===== Data supplied =====

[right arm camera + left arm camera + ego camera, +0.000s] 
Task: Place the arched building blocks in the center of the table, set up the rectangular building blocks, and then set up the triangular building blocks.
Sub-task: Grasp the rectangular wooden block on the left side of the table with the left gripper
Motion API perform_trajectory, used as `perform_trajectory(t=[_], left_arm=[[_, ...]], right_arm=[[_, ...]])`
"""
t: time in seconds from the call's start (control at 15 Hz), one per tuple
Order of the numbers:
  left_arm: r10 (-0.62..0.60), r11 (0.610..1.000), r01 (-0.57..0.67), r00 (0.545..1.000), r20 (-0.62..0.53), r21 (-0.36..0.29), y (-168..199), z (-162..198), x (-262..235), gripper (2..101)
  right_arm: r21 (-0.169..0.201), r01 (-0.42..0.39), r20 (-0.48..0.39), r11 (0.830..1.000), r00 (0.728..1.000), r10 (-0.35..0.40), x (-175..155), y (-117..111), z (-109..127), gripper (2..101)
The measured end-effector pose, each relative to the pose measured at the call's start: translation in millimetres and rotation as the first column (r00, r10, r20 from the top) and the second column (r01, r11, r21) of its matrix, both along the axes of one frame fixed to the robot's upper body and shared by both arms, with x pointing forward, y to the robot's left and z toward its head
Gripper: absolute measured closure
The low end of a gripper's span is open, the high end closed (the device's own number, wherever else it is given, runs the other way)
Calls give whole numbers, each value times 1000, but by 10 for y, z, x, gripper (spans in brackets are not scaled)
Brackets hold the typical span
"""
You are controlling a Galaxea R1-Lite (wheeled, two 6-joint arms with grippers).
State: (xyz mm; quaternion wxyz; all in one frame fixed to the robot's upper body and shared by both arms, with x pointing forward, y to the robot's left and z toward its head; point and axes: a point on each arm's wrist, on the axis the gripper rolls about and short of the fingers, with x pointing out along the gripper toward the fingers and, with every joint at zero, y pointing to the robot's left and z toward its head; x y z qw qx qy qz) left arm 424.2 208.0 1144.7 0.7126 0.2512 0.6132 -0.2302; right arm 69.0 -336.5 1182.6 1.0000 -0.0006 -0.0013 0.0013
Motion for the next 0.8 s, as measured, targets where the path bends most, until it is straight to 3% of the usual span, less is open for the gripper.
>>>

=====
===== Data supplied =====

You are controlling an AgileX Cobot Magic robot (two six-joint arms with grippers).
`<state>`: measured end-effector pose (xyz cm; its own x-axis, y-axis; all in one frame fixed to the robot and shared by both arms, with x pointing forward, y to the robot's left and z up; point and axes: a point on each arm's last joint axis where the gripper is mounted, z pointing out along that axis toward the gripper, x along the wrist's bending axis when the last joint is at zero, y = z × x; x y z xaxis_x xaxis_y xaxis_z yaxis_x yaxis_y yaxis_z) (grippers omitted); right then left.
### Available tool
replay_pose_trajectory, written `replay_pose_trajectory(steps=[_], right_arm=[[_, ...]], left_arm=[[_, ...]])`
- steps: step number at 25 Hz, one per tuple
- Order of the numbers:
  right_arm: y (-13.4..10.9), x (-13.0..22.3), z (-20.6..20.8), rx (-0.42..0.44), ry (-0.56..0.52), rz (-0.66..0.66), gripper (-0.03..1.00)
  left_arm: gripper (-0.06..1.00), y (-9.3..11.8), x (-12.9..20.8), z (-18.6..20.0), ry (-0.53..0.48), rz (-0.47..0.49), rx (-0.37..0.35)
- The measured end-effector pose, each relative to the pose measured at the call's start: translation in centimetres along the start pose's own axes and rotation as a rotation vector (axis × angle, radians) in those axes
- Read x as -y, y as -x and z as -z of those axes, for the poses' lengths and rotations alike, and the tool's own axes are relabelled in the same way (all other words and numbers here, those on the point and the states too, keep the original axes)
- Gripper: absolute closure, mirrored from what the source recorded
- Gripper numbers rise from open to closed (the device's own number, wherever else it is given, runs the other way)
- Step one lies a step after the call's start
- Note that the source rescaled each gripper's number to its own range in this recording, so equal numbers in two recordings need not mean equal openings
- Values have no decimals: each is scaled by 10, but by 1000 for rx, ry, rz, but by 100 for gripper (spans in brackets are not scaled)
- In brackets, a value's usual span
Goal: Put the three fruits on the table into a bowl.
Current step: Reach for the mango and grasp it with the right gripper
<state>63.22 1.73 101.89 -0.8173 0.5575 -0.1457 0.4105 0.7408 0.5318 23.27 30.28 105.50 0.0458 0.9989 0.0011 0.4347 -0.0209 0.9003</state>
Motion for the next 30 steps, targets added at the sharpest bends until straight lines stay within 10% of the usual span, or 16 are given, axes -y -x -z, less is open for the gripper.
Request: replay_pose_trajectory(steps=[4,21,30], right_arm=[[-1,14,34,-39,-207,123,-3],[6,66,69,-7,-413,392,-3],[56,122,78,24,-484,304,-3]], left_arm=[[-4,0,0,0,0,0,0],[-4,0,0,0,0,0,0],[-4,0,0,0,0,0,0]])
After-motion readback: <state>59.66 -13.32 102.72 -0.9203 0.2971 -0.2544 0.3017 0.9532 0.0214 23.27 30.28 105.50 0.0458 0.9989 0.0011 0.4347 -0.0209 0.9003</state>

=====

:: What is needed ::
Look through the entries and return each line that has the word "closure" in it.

:: Completed task ::
Gripper: absolute measured closure
- Gripper: absolute closure, mirrored from what the source recorded

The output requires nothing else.